2012-03-02 Thread Rolf Hanßen
Hi,

any idea how other providers offer such redundancy to end customers (if
they do at all) ?
We have a mass of customers with /29 or /28 networks and losing IPs isn't
an option in such cases imo.
Using bigger networks would require giving up vlan separation each
customer, no option either.

regards
Rolf

 On Thu, 2012-03-01 at 16:30 +0100, Rolf Hanßen wrote:
 Is there a way to configure virtual IPs that do not belong to the
 hard-coded network (ip address x.x.x.x y.y.y.y) of the interface ?
 I see that it is possible to configure other IPs, but this results in a
 warning and there is no possibility to set the netmask at all.

 I was wondering the same some years ago. Take a look at this thread:

 http://puck.nether.net/pipermail/cisco-nsp/2007-November/045409.html

 We never got it to work. ARP requests are sourced from the real address,
 and you cannot add a connected static route for a VRF enabled
 interface, i.e. ip route vrf A 192.168.1.0 255.255.255.0 Vlan50 fails.

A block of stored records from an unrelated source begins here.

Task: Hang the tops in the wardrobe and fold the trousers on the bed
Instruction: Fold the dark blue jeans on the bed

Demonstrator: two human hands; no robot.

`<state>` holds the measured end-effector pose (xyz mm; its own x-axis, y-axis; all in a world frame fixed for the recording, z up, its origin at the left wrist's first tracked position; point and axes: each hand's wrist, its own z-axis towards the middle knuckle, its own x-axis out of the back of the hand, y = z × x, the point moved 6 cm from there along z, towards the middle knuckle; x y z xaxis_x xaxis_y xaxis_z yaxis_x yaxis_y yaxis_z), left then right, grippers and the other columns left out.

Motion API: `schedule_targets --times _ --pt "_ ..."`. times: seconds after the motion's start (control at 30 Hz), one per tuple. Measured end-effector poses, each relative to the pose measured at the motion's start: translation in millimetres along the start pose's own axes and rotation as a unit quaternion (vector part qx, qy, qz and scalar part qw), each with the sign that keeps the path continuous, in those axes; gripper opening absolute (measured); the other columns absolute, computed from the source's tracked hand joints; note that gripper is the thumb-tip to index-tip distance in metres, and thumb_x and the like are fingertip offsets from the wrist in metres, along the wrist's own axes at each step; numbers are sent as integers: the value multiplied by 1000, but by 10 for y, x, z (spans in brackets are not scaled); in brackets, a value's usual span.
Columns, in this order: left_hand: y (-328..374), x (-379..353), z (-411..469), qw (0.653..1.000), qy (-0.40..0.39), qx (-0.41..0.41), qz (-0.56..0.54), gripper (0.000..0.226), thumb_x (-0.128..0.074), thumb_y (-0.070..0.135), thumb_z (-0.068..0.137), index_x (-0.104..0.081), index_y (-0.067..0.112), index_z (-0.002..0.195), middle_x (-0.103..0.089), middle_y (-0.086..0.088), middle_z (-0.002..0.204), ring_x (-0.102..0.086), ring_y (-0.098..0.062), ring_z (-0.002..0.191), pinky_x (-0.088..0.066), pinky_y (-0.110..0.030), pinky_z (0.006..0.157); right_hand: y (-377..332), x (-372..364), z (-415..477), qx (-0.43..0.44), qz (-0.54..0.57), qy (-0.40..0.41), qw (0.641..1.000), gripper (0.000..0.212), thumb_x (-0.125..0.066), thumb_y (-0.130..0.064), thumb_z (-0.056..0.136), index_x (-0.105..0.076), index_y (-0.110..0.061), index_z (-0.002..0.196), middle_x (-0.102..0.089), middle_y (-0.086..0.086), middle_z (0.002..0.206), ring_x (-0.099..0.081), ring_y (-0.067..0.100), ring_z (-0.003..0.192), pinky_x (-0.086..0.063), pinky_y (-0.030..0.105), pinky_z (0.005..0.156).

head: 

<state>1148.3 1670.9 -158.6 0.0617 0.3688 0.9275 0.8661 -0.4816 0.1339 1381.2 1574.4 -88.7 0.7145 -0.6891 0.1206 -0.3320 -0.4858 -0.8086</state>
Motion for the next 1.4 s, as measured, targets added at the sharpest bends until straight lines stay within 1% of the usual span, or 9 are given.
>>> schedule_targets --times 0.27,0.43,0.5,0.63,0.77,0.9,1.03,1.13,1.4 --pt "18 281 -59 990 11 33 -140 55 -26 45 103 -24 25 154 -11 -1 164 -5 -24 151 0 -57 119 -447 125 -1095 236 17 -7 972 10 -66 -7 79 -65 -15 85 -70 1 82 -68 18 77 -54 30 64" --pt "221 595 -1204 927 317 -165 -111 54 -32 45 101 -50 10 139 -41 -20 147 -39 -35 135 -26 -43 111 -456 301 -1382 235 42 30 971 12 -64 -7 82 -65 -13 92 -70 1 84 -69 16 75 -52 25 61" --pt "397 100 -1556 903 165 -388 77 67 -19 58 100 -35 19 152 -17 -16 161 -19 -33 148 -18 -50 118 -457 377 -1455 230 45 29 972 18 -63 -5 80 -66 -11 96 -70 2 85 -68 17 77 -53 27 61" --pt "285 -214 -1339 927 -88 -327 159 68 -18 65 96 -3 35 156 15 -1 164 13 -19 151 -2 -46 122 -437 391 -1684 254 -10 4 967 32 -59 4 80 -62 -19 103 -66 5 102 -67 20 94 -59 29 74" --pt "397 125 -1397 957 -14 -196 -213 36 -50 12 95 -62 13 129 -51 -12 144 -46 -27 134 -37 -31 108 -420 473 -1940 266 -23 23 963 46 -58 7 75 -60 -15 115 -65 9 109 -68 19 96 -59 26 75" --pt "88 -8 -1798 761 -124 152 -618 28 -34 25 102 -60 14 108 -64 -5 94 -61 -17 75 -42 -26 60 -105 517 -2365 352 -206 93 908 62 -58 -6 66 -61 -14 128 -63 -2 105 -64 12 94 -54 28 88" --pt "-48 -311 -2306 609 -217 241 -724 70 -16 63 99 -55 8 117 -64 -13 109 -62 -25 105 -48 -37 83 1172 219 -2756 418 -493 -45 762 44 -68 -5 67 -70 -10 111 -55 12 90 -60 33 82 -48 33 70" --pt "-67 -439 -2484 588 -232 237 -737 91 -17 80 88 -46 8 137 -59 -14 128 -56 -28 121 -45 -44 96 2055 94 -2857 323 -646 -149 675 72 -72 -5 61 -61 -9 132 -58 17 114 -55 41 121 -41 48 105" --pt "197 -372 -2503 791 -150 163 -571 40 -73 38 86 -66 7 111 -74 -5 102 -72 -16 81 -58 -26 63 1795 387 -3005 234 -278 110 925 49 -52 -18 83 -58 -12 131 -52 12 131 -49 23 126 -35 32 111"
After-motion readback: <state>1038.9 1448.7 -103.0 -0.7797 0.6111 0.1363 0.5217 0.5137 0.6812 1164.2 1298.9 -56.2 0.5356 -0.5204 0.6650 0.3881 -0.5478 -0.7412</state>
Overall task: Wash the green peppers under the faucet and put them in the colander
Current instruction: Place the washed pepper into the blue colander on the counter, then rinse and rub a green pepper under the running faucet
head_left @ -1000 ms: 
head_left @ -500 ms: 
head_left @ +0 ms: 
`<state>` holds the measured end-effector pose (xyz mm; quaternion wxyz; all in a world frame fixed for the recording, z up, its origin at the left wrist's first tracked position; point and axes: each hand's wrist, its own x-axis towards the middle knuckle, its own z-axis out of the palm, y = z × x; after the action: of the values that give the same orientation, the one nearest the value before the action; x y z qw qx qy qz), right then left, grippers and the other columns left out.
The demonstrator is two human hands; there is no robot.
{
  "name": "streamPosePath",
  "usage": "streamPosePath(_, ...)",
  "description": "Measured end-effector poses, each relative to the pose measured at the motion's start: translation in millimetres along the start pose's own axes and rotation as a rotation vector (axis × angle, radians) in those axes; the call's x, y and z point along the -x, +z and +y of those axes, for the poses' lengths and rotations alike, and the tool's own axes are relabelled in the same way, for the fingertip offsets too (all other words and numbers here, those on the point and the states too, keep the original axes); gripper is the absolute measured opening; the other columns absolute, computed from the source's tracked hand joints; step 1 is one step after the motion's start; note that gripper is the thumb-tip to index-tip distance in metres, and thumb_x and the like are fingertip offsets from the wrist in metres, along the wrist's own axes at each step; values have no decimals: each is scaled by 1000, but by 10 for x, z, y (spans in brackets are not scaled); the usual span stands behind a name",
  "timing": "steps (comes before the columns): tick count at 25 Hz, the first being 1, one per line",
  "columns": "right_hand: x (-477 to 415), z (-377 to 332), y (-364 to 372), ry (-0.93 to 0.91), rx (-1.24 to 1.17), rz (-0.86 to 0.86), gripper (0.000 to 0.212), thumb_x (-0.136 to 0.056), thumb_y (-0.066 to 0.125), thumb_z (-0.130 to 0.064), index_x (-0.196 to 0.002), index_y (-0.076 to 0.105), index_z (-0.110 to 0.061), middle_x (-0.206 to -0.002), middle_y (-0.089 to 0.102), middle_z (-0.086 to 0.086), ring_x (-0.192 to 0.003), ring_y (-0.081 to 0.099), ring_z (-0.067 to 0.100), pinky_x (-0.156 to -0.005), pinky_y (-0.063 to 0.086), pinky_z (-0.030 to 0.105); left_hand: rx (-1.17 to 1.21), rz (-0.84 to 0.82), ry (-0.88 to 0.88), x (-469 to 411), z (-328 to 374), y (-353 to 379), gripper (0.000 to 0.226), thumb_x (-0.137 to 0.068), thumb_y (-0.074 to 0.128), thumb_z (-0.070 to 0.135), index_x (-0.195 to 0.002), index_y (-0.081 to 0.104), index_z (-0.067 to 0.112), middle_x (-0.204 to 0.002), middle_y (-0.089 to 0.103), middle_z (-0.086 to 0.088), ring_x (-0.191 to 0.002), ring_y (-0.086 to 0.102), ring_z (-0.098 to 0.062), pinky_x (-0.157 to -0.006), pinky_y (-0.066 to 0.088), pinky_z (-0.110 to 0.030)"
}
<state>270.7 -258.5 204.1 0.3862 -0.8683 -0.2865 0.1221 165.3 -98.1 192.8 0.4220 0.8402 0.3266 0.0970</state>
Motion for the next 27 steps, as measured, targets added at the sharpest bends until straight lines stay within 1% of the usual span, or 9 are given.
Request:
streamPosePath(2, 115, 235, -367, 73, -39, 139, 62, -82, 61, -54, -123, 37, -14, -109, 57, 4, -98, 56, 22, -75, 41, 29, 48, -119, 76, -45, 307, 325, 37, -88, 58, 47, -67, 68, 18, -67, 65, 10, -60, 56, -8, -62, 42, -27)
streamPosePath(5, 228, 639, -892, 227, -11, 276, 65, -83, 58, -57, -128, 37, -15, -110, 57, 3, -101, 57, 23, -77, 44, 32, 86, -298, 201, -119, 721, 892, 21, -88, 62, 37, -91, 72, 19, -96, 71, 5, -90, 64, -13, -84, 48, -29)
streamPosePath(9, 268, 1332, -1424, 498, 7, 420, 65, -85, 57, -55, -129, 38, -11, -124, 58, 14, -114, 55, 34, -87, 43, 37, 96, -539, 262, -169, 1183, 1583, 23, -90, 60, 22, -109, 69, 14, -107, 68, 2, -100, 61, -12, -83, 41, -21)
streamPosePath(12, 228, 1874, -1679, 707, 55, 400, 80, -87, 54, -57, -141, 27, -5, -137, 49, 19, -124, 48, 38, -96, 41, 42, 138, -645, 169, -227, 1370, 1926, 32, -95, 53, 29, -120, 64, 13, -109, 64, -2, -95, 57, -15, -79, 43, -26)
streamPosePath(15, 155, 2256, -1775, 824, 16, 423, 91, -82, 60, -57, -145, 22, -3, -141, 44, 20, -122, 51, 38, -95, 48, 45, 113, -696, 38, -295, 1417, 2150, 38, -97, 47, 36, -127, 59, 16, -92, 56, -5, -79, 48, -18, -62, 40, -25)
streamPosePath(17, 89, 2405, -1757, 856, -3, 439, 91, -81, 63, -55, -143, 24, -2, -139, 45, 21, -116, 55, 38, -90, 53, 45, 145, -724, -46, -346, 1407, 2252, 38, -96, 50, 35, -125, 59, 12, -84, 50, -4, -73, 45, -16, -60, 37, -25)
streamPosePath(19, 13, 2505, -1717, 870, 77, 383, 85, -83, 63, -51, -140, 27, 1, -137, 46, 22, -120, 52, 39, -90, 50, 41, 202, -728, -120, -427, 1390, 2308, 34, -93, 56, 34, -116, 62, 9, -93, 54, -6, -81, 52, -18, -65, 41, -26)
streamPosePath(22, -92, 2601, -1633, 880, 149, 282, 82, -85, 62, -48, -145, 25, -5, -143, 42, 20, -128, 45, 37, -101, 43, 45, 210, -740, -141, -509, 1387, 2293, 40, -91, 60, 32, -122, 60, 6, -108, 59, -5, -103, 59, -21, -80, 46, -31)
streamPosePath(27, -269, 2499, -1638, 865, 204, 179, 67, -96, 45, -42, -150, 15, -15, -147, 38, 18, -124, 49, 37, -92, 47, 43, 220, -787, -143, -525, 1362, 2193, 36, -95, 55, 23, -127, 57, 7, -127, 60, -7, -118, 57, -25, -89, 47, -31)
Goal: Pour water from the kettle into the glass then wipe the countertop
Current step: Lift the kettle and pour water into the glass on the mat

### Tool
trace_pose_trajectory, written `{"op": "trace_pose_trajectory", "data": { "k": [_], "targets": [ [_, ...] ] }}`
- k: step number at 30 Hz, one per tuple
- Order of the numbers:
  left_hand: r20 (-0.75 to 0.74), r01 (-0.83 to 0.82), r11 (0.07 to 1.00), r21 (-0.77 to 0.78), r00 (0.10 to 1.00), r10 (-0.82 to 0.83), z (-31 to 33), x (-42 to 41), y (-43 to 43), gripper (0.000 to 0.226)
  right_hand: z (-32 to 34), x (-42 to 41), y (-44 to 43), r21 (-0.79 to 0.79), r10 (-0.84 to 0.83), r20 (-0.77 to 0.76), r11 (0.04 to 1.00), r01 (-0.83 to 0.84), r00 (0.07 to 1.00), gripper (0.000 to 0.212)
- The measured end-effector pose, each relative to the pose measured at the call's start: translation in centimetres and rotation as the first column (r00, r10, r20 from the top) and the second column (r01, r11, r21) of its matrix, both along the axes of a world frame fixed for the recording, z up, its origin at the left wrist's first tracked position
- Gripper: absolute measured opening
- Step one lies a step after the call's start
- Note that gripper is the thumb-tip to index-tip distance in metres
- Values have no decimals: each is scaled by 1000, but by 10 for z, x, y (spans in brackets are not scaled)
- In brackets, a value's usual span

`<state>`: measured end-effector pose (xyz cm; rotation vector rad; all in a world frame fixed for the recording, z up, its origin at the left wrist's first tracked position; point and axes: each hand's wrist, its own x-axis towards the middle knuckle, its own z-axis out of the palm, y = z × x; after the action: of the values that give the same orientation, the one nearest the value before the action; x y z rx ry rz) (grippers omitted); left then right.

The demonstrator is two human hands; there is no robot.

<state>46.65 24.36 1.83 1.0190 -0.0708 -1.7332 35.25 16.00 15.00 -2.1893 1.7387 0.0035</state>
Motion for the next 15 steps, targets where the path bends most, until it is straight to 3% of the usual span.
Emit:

 Also keep in mind that TTL exceeded replies (traceroute) would source
 from the real interface address.

 Is there a possibility to have static routes that are only active if the
 node has enabled the virtual IP ?

 This in itself would be possible with an EEM script that follows the
 HSRP log messages and adjusts the configuration. It would trigger a
 configuration change, so Rancid or whatever you might use would log a
 change every time the HSRP state changes.

 Is there anything else to take care of ?
 Any limitations except the 4096 HSRP-IDs ?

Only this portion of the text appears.